Parker also professed to be against distributing pornography to kids at the public library.

“I, too, have been troubled by what I will put kindly as ‘hyperbole,'” Parker said. “I think we all owe it this year to try and hold some of that back, speak with humility.

“I never thought I would have to publicly say, ‘No, I do not support a policy of providing pornography to children,’ but that was how quickly that conversation got out of hand.”

Earlier in the meeting, Hodson had read aloud a letter from Kathleen Mulligan and Gayle Elizabeth, members of the Friends of the Library board of directors, who expressed their concerns about the city’s decision to cancel BookPage — without casually accusing any elected officials or city staff of committing a felony.

BookPage is a resource magazine for adults who are looking for reading material,” they wrote. “It provides new book options in all genres from mysteries and romance to non-fiction. It is not read by children; nor is it provided to children by the library staff.

“The objection, that resulted in the consideration of discontinuing BookPage, was not to the publication itself, but about an advertisement. The editorial content has never been called into question. Canceling BookPage because of its advertising sponsors is [an] overreaction, and canceling the subscription is a punishment that does not fit the crime.”

The Canby Library Board — a separate group of citizens, appointed by the City Council, which provides input and oversight on library services — is also requesting that the publication be reinstated, according to Bangs, who serves as liaison to the library board.

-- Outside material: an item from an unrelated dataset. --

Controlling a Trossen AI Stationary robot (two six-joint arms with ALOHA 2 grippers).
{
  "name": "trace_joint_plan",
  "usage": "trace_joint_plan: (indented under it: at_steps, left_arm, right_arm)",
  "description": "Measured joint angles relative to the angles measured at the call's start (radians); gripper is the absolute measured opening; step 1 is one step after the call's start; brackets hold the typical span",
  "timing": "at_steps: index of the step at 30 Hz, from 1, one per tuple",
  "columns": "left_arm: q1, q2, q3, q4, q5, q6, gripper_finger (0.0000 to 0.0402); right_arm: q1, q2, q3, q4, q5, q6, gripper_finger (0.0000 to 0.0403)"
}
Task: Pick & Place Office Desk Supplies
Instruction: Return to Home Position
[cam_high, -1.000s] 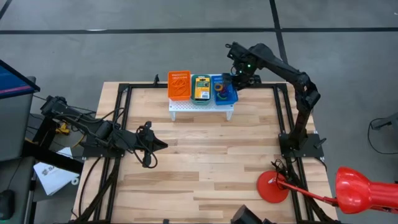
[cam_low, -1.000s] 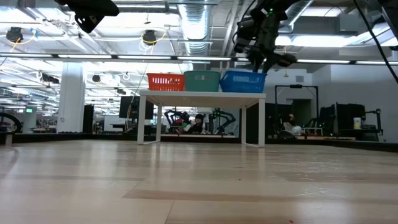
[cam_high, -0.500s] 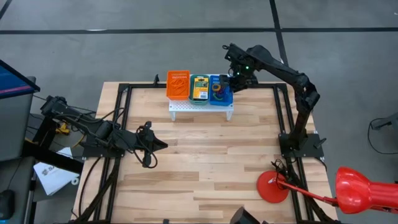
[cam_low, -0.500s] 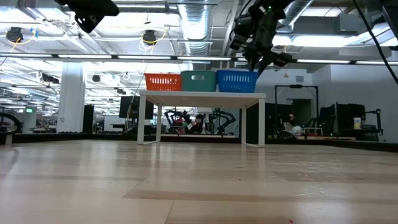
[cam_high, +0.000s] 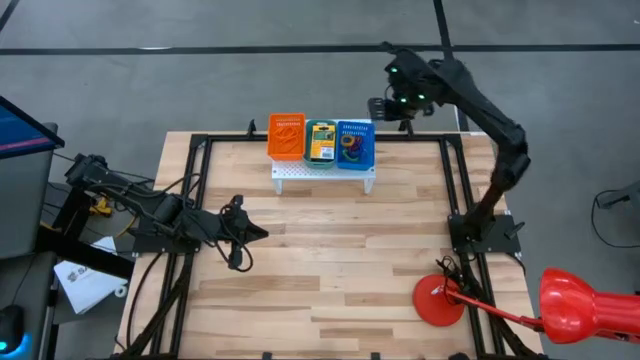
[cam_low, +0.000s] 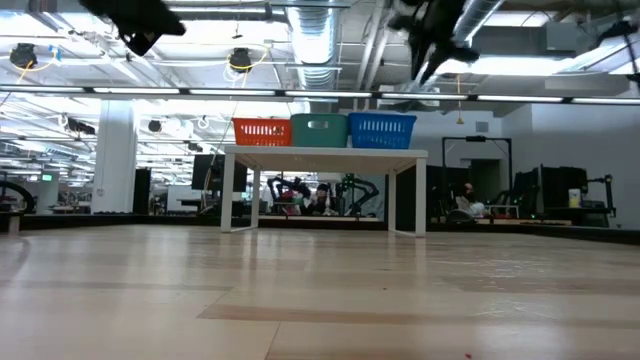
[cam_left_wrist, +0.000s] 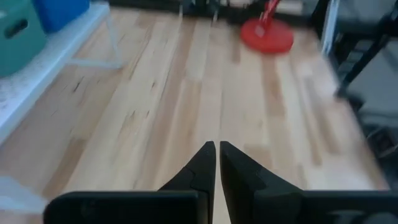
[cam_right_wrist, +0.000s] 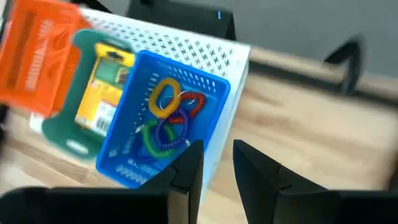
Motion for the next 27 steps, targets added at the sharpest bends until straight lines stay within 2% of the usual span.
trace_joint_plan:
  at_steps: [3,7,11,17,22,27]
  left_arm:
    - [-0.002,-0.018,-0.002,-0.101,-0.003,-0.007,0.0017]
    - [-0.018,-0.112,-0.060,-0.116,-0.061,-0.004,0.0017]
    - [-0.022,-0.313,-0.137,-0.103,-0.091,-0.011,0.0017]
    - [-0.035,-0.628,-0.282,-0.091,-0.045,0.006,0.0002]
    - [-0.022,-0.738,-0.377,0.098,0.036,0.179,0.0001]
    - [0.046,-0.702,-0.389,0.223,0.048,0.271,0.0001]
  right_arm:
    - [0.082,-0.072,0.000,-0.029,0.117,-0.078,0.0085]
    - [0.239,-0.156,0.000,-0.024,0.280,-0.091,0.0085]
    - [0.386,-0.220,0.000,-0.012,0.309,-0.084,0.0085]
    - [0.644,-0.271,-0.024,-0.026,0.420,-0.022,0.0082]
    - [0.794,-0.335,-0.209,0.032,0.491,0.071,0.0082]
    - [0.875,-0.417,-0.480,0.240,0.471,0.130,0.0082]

“The city reacting the way they did to the issue about the BookPage was, in fact, an act of censorship,” Bangs said, quoting a statement from the board. “The library advisory board was uncomfortable with the quick nature in which that publication was pulled, without a thorough discussion of what it meant to censor materials like that.”

BookPage itself has also weighed in on the controversy, responding to an inquiry from a Friends board member that was shared with The Canby Current.

The response, written by a vice president and associate publisher of the magazine, called the ad “an anomaly,” saying this was “the first time in our 30 year history a title included in an ad was as controversial as this one.”

“It is not the norm for us and you can be certain we will have a more watchful eye over submitted ads in the future, even from longtime, trusted advertisers like this one,” Elizabeth Grace Herbert wrote.

“We greatly value Canby Public Library’s support of BookPage over the last 10 years, and hope that one title in an admittedly poorly judged advertisement will not affect the subscription going forward.”